[MATERIAL FOR THIS TASK Boundary: Start]

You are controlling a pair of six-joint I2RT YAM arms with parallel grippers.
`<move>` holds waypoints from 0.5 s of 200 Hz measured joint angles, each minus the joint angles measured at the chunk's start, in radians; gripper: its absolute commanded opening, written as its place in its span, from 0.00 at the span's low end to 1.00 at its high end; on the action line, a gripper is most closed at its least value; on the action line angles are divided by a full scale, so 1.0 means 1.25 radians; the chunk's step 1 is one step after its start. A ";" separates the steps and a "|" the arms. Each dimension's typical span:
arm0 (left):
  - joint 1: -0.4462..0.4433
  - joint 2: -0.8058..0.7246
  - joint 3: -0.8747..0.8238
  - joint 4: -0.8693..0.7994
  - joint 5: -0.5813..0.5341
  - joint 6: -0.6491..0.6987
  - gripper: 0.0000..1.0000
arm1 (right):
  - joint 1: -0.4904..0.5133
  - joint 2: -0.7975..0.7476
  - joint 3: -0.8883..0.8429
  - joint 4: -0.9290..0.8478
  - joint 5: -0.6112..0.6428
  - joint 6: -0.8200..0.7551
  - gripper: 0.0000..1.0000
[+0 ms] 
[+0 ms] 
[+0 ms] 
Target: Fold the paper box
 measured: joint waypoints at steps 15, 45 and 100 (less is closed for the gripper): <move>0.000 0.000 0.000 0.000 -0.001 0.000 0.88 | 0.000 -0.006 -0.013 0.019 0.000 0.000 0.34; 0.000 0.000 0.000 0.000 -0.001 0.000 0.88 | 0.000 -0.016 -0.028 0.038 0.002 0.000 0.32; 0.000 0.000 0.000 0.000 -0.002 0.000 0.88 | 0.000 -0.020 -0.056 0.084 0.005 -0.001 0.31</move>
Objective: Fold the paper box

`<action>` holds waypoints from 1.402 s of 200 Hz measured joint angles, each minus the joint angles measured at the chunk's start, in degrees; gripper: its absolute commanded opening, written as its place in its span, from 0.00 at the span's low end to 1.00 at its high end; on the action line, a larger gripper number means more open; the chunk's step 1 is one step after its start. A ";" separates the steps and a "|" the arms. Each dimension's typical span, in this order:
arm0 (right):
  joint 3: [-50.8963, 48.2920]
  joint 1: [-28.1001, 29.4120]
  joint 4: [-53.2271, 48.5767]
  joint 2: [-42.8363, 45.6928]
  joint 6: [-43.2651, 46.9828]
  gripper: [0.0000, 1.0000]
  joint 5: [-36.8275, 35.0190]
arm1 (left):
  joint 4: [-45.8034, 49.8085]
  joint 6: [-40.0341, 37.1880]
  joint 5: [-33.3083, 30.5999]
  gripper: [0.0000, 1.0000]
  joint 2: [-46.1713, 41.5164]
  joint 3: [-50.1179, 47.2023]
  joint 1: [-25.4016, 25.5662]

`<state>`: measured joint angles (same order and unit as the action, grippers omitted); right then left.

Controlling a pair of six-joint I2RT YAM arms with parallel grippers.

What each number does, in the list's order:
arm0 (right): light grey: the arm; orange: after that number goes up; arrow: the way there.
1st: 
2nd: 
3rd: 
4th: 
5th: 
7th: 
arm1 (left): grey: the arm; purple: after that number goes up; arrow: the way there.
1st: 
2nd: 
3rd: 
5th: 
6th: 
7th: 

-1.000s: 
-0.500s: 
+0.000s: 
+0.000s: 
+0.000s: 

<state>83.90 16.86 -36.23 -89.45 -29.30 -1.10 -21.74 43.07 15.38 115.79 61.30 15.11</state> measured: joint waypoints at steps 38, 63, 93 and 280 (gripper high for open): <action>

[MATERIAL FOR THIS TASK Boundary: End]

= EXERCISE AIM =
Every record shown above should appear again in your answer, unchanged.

= ANSWER FOR THE TASK =
You are controlling a pair of six-joint I2RT YAM arms with parallel grippers.
`<move>` holds waypoints from 0.5 s of 200 Hz measured joint angles, each minus the joint angles measured at the chunk's start, in radians; gripper: its absolute commanded opening, written as its place in its span, from 0.00 at the span's low end to 1.00 at its high end; on the action line, a gripper is most closed at its least value; on the action line angles are divided by a full scale, so 1.0 means 1.25 radians; the chunk's step 1 is one step after its start. A ";" separates the steps and a "|" the arms. Each dimension's typical span:
arm0 (left):
  - joint 1: -0.4462..0.4433
  - joint 2: -0.8058..0.7246
  - joint 3: -0.8747..0.8238
  - joint 4: -0.8693..0.7994
  - joint 5: -0.5813..0.5341
  - joint 6: -0.6491..0.6987
  - gripper: 0.0000..1.0000
arm1 (right):
  - joint 1: -0.4904..0.5133
  - joint 2: -0.7975..0.7476
  - joint 3: -0.8883..0.8429
  - joint 4: -0.9290..0.8478
  - joint 5: -0.6112..0.6428
  - joint 6: -0.8200..0.7551
  - gripper: 0.0000..1.0000
[+0 ms] 
[+0 ms] 
[+0 ms] 
Target: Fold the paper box
 measured: joint waypoints at steps 15, 45 and 100 (less is closed for the gripper): <move>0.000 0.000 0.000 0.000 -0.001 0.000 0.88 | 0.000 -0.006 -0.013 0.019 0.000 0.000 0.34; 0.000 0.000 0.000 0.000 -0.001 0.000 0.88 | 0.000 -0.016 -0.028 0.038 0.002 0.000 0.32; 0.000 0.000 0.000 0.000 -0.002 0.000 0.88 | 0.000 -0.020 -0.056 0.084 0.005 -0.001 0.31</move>
Objective: Fold the paper box

`<action>` holds waypoints from 1.402 s of 200 Hz measured joint angles, each minus the joint angles measured at the chunk's start, in degrees; gripper: its absolute commanded opening, written as its place in its span, from 0.00 at the span's low end to 1.00 at its high end; on the action line, a larger gripper number means more open; the chunk's step 1 is one step after its start. A ";" separates the steps and a "|" the arms. Each dimension's typical span, in this order:
arm0 (right):
  joint 3: [-50.8963, 48.2920]
  joint 1: [-28.1001, 29.4120]
  joint 4: [-53.2271, 48.5767]
  joint 2: [-42.8363, 45.6928]
  joint 6: [-43.2651, 46.9828]
  gripper: [0.0000, 1.0000]
  joint 5: [-36.8275, 35.0190]
arm1 (left):
  joint 4: [-45.8034, 49.8085]
  joint 6: [-40.0341, 37.1880]
  joint 5: [-33.3083, 30.5999]
  gripper: [0.0000, 1.0000]
  joint 2: [-46.1713, 41.5164]
  joint 3: [-50.1179, 47.2023]
  joint 1: [-25.4016, 25.5662]

`<state>`: measured joint angles (same order and unit as the action, grippers omitted); right then left.

Controlling a pair of six-joint I2RT YAM arms with parallel grippers.

What each number does, in the list's order:
arm0 (right): light grey: the arm; orange: after that number goes up; arrow: the way there.
1st: 
2nd: 
3rd: 
4th: 
5th: 
7th: 
arm1 (left): grey: the arm; purple: after that number goes up; arrow: the way there.
1st: 
2nd: 
3rd: 
5th: 
6th: 
7th: 

-1.000s: 
-0.500s: 
+0.000s: 
+0.000s: 
+0.000s: 

<state>83.90 16.86 -36.23 -89.45 -29.30 -1.10 -21.74 43.07 15.38 115.79 61.30 15.11</state> measured: joint waypoints at steps 38, 63, 93 and 280 (gripper high for open): <action>

Nothing remains to be done in this exercise.